- _What the exercise asks_
Return each entry word for word, without its pictures.

- _Extracted entries_
━━━━━━━━━━━━━━━━━━━━

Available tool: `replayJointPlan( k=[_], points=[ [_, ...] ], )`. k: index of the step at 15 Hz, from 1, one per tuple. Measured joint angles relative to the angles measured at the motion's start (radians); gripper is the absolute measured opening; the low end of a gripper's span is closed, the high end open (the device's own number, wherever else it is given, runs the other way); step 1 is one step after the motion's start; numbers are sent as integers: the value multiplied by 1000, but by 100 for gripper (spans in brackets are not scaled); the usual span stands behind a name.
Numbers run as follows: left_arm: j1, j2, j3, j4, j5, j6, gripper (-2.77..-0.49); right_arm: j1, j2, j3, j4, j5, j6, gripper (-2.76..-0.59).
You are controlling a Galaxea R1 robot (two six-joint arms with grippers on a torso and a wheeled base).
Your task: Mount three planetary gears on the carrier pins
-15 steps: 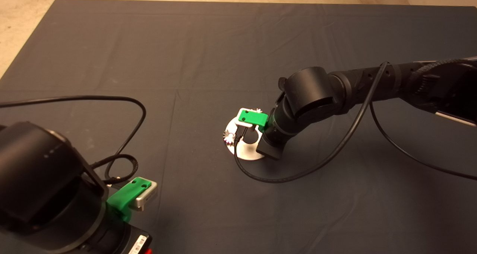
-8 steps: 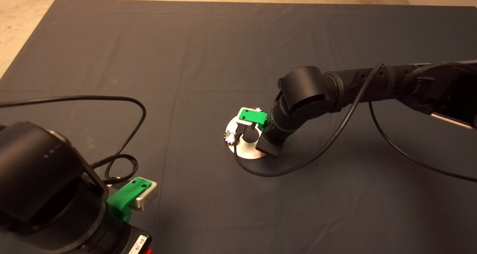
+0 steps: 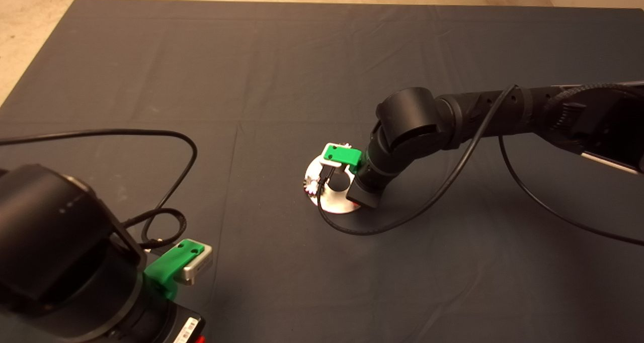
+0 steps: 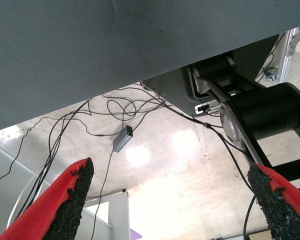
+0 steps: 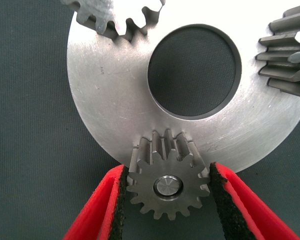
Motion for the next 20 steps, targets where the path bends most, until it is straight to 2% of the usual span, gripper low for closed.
replayJointPlan(
  k=[1,3,5,6,8,10,12,13,15,17,19,20],
  points=[
    [0,0,0,0,0,0,-107,2,0,0,0,1,0,-220],
    [0,0,0,0,0,0,-107,2,0,0,0,-1,0,-206],
    [0,0,0,0,0,0,-107,2,0,0,0,-2,0,-205],
    [0,0,0,0,0,0,-107,3,-1,0,0,-2,0,-194],
    [0,0,0,0,0,0,-107,14,-9,12,3,-2,1,-191],
    [0,-1,0,0,0,0,-107,57,-56,62,24,-1,34,-178],
    [0,-1,0,0,0,0,-107,72,-130,132,54,-1,95,-172],
    [0,-1,0,0,0,0,-107,71,-190,181,71,3,126,-163],
    [0,-5,0,0,0,-9,-95,75,-366,275,104,3,194,-162],
    [0,-6,0,0,-1,-13,-91,82,-565,350,139,-11,257,-149],
    [0,-12,0,0,0,-15,-81,82,-747,459,194,-14,323,-149],
    [0,-17,0,0,-1,-15,-77,83,-840,522,225,-13,364,-137]
  ],
)
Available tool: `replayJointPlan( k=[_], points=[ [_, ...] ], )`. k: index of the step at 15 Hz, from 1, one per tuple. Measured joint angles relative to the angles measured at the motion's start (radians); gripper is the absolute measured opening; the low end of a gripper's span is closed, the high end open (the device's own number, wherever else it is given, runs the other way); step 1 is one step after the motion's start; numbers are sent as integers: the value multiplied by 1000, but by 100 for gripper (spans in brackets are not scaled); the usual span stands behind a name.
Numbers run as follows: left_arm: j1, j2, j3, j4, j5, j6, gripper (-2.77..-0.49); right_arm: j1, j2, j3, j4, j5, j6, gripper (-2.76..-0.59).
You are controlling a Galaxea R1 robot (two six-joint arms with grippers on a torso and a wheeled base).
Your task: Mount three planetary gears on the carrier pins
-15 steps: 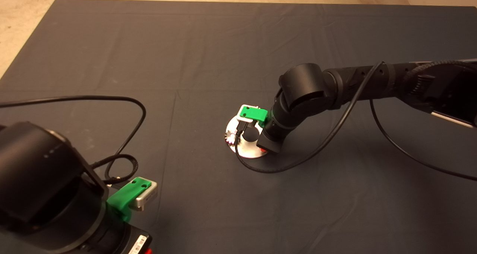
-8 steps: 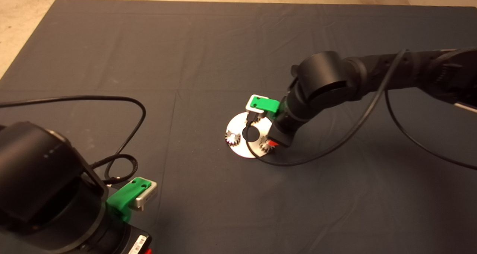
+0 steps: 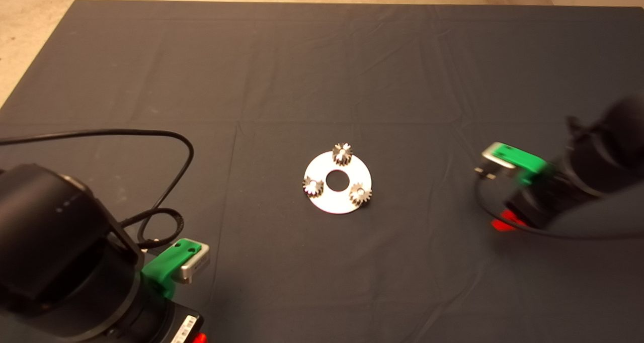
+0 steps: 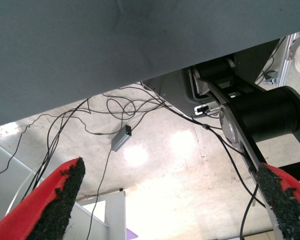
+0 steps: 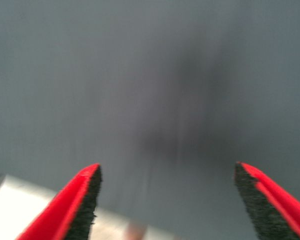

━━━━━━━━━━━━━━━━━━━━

- _Answer to the problem_
Available tool: `replayJointPlan( k=[_], points=[ [_, ...] ], )`. k: index of the step at 15 Hz, from 1, one per tuple. Measured joint angles relative to the angles measured at the motion's start (radians); gripper is the absolute measured opening; the low end of a gripper's span is closed, the high end open (the device's own number, wherever else it is given, runs the other way); step 1 is one step after the motion's start; numbers are sent as integers: the value multiplied by 1000, but by 100 for gripper (spans in brackets are not scaled); the usual span stands behind a name.
Numbers run as follows: left_arm: j1, j2, j3, j4, j5, j6, gripper (-2.77..-0.49); right_arm: j1, j2, j3, j4, j5, j6, gripper (-2.76..-0.59).
You are controlling a Galaxea R1 robot (two six-joint arms with grippers on a torso and a wheeled base).
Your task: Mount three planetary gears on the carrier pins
-15 steps: 
-8 steps: 
+0 steps: 
+0 steps: 
+0 steps: 
Motion for the next 20 steps, targets where the path bends most, until it is straight to 2% of the usual span, gripper low for closed.
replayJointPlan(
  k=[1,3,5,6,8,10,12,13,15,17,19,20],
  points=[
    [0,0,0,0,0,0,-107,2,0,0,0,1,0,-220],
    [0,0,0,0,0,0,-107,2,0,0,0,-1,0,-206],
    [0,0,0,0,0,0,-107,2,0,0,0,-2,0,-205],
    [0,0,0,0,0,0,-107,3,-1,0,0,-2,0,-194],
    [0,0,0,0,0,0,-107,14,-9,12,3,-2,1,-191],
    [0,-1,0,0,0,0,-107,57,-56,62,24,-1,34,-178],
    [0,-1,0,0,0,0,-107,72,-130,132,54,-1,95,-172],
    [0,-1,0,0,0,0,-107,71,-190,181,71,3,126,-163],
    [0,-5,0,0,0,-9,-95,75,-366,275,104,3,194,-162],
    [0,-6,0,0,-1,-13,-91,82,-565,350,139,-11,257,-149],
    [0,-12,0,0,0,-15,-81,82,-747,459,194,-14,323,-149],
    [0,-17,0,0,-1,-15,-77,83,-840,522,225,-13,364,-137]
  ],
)
Available tool: `replayJointPlan( k=[_], points=[ [_, ...] ], )`. k: index of the step at 15 Hz, from 1, one per tuple. Measured joint angles relative to the angles measured at the motion's start (radians); gripper is the absolute measured opening; the low end of a gripper's span is closed, the high end open (the device's own number, wherever else it is given, runs the other way); step 1 is one step after the motion's start; numbers are sent as integers: the value multiplied by 1000, but by 100 for gripper (spans in brackets are not scaled); the usual span stands behind a name.
Numbers run as follows: left_arm: j1, j2, j3, j4, j5, j6, gripper (-2.77..-0.49); right_arm: j1, j2, j3, j4, j5, j6, gripper (-2.76..-0.59).
You are controlling a Galaxea R1 robot (two six-joint arms with grippers on a torso and a wheeled base).
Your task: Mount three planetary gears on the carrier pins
-15 steps: 
-8 steps: 
+0 steps: 
+0 steps: 
+0 steps: 

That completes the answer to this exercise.